• _What the task asks_
The expected output is every line from the one containing "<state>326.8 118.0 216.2" to the end of the data below, exactly, and no other line.

• _Source material_
++++

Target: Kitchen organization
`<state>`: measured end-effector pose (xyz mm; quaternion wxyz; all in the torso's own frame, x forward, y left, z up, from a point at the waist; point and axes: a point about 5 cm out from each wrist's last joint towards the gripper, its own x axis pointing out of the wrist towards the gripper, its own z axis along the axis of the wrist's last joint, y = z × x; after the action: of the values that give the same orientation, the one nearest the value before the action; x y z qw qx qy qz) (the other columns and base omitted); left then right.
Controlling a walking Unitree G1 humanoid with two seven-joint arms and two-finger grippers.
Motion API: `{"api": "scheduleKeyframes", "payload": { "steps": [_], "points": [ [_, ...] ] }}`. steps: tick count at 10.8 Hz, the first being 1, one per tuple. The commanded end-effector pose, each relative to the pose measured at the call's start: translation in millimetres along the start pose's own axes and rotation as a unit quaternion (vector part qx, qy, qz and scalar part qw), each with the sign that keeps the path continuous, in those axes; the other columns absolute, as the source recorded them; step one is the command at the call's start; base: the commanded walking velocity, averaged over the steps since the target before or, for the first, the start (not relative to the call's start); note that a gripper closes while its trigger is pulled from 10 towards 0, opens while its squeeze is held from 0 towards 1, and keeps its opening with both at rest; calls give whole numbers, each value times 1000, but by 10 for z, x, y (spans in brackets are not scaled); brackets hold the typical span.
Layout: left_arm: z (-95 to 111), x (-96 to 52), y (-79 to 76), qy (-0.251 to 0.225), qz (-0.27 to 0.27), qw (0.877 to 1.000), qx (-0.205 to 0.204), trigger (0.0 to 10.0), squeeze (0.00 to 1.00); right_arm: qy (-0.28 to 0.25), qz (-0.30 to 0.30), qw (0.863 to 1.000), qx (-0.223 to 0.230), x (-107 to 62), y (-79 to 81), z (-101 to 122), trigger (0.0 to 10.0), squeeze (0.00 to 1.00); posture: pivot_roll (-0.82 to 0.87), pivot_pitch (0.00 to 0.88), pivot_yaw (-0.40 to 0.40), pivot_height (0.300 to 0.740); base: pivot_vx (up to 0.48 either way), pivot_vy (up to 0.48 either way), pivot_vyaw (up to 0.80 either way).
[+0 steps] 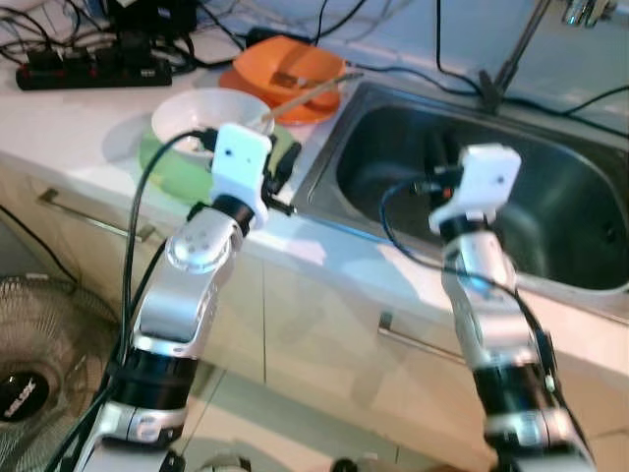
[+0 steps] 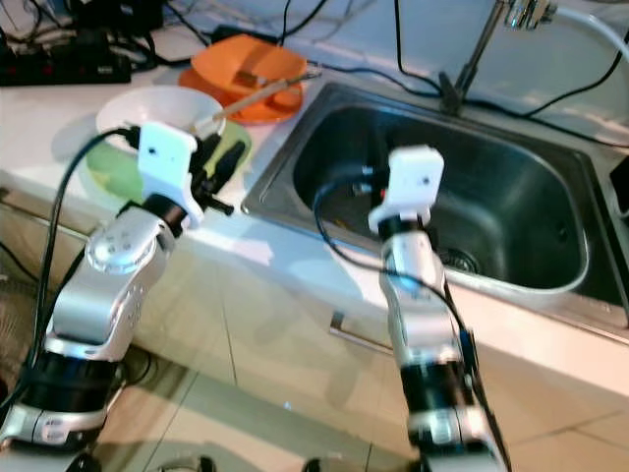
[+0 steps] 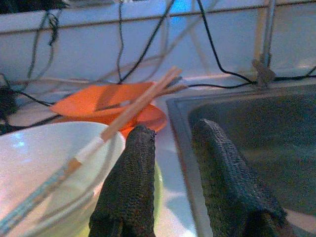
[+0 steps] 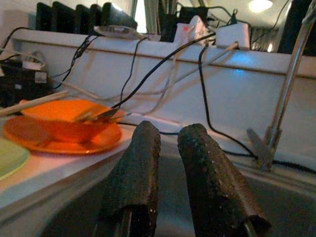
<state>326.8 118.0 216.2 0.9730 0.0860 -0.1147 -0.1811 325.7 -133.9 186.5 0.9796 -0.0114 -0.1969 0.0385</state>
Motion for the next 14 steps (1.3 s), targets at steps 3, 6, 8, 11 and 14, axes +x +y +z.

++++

• _Answer space_
<state>326.8 118.0 216.2 0.9730 0.0860 -0.1147 -0.1811 325.7 -133.9 186.5 0.9796 -0.0114 -0.1969 0.0385</state>
Motion for the next 14 steps (1.3 s), targets at steps 3, 6, 8, 11 and 14, axes +x +y +z.

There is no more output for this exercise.